Actions per minute, abbreviated to APM, is a term used in video games, particularly real-time strategy and fighting games  which refers to the total number of actions that a player can perform in a minute. 
Actions per minute are the number of actions (such as selecting units or issuing an order) completed within a minute of gameplay in real-time strategy games, most notably in StarCraft. High APM is often associated with skill, as it can indicate that a player both knows what to do in the game and has the manual dexterity to carry it out. Software has been developed to analyze players' APM in these games. Beginners often have low APM counts, typically below 50. Professional e-athletes in South Korea usually have average APM scores around 350, but often exceed the 450 mark during intense battle sequences. Notable gamers with over 400 average APM include Lee Jae-Dong. Park Sung-Joon is noted for the record APM of 818.
However, given that the majority of APMs are repetitions of orders already given, APM is not always considered an accurate indication of skill.

Origin 
The term APM originates from StarCraft, and was popularised after the development of a large number of community tools allowing observers of game matches to view player resources and "actions per minute", which was used as a metric in determining a player's skill. After the release of StarCraft II: Wings of Liberty, many of these metrics were built into the game's interface, including APM, which further popularised the term's usage and served to increase the competitiveness of the game.

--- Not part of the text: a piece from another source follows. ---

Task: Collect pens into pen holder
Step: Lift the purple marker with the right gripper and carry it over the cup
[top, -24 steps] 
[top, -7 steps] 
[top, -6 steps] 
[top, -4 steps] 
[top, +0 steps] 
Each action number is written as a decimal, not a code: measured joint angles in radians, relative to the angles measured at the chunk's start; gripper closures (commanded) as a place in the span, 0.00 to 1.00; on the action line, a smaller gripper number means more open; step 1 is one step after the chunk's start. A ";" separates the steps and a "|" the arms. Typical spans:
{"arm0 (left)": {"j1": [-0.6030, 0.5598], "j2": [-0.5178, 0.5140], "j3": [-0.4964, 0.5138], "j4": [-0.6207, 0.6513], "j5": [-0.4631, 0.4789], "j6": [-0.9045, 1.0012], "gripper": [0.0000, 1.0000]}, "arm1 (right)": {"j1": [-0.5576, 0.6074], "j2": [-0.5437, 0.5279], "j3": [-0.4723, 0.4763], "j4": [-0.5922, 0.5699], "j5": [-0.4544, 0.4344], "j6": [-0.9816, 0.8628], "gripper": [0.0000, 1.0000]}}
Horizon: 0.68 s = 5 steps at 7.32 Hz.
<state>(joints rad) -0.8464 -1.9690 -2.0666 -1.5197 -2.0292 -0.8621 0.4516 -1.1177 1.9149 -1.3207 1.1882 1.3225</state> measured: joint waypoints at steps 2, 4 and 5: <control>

Speed and efficiency in APM 
A player's APM value is determined by the number of actions performed in a given minute. Some actions, such as repeated selection, are easier to carry out than others, and players may repeatedly perform (or "spam") these actions, making them redundant in terms of their usefulness. "Spamming" may be used as a way to warm up and maintain speed for later phases of the game, or it may be used simply to increase a player's recorded APM in order to improve the perception of their gameplay skills. Because of this, more sophisticated measures of APM may attempt to filter out redundant actions by means such as ignoring re-selection of a group of units which was already selected and ignoring the very beginning of the game (when the typical relative lack of action facilitates spamming), in order to only measure a player's "efficient/effective" APM value. However, there is currently no standardization of what constitutes an "effective action" and APM is therefore typically recorded without any filtering.

Accuracy in APM 
Accuracy is another factor related to a player's APM.  Accuracy is the coordination of precise mouse clicks and keystrokes.  Greater accuracy will result in fewer mis-clicks and mis-strokes; thus the player's efficiency increases with greater accuracy, meaning the APM is a more accurate measurement statistic.